» **Directions**
Across the lines of the records below, how many have the string "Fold" in them? Answer with the number alone.

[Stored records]

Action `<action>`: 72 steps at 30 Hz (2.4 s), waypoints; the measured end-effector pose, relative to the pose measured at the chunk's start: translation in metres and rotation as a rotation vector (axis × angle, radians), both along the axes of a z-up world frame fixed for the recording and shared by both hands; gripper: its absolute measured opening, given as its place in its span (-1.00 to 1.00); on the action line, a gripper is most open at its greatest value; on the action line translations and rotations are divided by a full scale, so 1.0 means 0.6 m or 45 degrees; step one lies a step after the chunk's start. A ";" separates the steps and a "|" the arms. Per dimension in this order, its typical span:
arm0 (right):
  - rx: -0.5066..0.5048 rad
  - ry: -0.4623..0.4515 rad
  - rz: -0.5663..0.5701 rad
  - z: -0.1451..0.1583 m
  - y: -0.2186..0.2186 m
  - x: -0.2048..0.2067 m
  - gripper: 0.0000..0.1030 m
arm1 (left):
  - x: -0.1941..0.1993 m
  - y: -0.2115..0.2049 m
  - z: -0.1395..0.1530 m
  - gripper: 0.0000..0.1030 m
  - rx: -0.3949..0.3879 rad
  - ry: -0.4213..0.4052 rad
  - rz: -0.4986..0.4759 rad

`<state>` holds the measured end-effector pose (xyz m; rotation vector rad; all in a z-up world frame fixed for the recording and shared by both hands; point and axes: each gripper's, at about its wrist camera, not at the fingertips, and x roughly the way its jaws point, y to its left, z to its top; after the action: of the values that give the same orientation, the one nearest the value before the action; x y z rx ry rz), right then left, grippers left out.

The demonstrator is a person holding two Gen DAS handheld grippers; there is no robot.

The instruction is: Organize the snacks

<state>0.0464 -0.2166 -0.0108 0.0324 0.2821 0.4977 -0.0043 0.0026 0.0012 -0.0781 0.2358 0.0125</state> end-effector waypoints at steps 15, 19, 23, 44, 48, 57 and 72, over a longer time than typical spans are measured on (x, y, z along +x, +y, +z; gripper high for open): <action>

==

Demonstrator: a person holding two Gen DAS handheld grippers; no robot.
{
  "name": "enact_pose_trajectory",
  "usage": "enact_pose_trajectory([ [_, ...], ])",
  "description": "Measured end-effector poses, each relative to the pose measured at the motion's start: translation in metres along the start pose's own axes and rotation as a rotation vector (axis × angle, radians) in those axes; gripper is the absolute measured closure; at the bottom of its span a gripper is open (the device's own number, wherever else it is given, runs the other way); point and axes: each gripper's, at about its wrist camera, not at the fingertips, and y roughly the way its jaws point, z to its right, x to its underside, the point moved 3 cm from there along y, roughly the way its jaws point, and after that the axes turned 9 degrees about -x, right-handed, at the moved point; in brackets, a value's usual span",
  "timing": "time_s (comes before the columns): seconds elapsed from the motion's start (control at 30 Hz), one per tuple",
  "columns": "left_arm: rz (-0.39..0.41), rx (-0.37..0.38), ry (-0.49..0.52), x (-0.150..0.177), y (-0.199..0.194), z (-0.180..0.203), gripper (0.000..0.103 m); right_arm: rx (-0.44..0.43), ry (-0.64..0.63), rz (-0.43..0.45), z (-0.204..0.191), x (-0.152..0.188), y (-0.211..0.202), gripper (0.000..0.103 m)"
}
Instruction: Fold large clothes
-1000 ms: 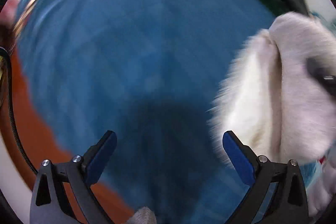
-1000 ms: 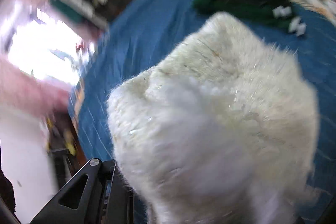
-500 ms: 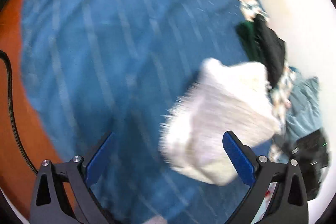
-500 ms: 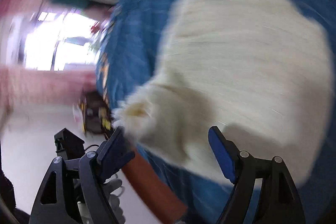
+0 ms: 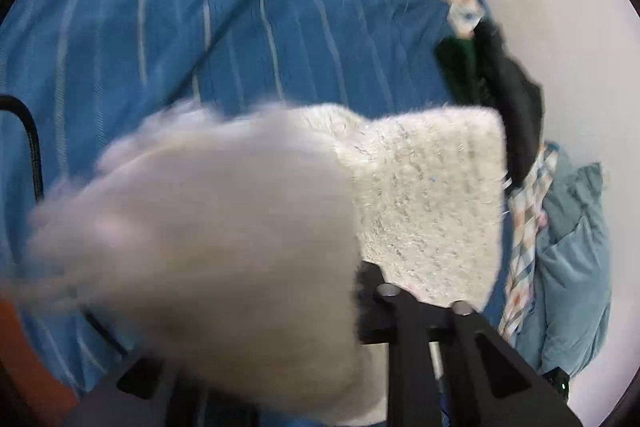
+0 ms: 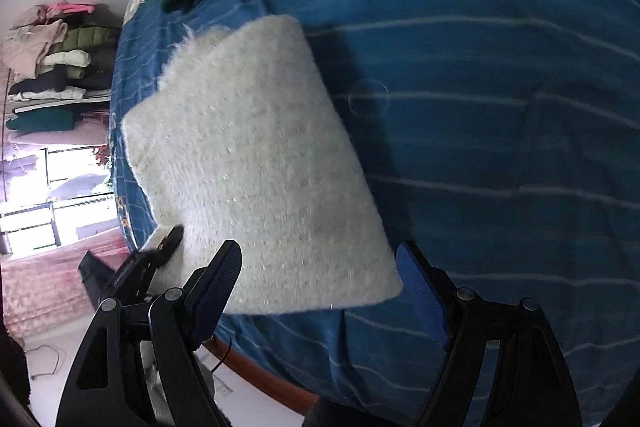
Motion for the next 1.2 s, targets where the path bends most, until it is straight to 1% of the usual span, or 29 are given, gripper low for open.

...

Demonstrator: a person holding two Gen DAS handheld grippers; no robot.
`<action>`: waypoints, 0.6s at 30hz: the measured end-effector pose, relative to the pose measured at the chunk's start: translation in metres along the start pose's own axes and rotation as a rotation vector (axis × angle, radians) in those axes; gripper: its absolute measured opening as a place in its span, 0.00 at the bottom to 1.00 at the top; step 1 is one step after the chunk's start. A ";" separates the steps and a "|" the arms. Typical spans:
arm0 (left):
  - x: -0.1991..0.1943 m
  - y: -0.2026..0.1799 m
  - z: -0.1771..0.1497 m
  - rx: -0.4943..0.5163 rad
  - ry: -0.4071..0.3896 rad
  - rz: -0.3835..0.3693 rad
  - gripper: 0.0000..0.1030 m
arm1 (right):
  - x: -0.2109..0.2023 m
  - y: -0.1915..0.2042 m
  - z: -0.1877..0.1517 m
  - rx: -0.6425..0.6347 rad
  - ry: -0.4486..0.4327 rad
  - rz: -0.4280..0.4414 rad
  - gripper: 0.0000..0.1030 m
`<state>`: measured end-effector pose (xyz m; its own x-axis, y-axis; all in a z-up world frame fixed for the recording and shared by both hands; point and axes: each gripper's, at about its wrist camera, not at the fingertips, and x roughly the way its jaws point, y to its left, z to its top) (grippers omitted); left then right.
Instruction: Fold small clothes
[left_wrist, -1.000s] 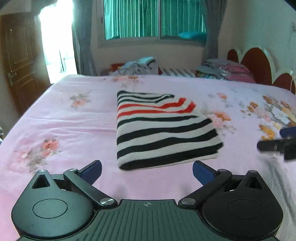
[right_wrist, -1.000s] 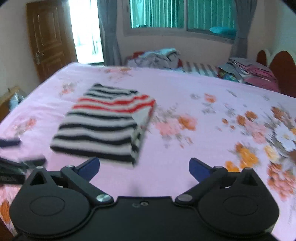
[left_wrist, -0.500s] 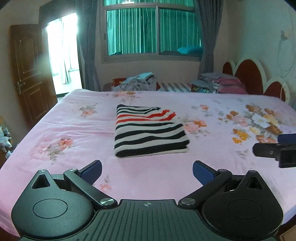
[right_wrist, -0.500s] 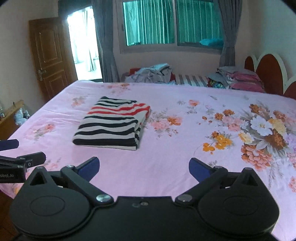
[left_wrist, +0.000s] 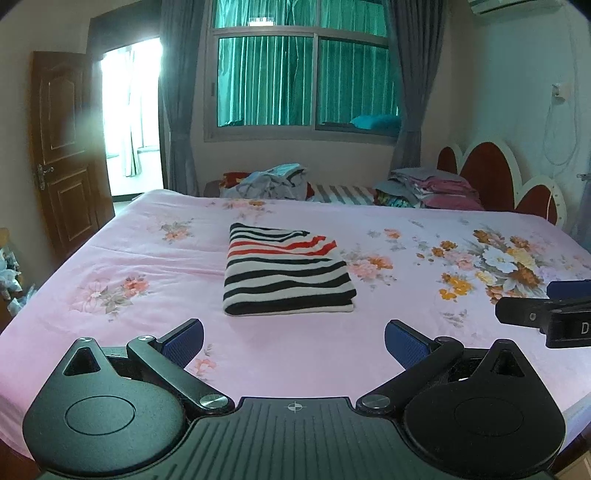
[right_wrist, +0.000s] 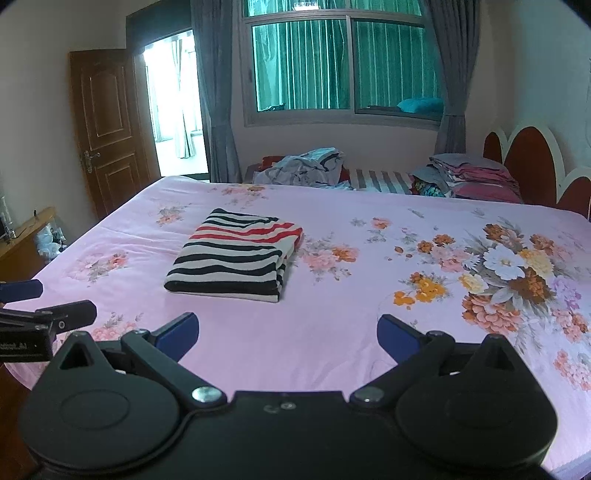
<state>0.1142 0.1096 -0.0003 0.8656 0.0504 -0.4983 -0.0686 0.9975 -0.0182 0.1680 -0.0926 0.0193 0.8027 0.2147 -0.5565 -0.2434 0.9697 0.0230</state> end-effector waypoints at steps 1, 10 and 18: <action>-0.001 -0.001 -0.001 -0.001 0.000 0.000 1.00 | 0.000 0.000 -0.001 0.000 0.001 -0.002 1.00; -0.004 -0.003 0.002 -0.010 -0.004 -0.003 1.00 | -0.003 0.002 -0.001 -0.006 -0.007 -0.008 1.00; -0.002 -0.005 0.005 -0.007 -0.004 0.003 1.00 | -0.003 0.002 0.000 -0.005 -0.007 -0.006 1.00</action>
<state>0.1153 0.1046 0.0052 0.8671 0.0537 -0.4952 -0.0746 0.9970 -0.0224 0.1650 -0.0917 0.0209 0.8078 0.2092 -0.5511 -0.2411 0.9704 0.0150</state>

» **Task response**
2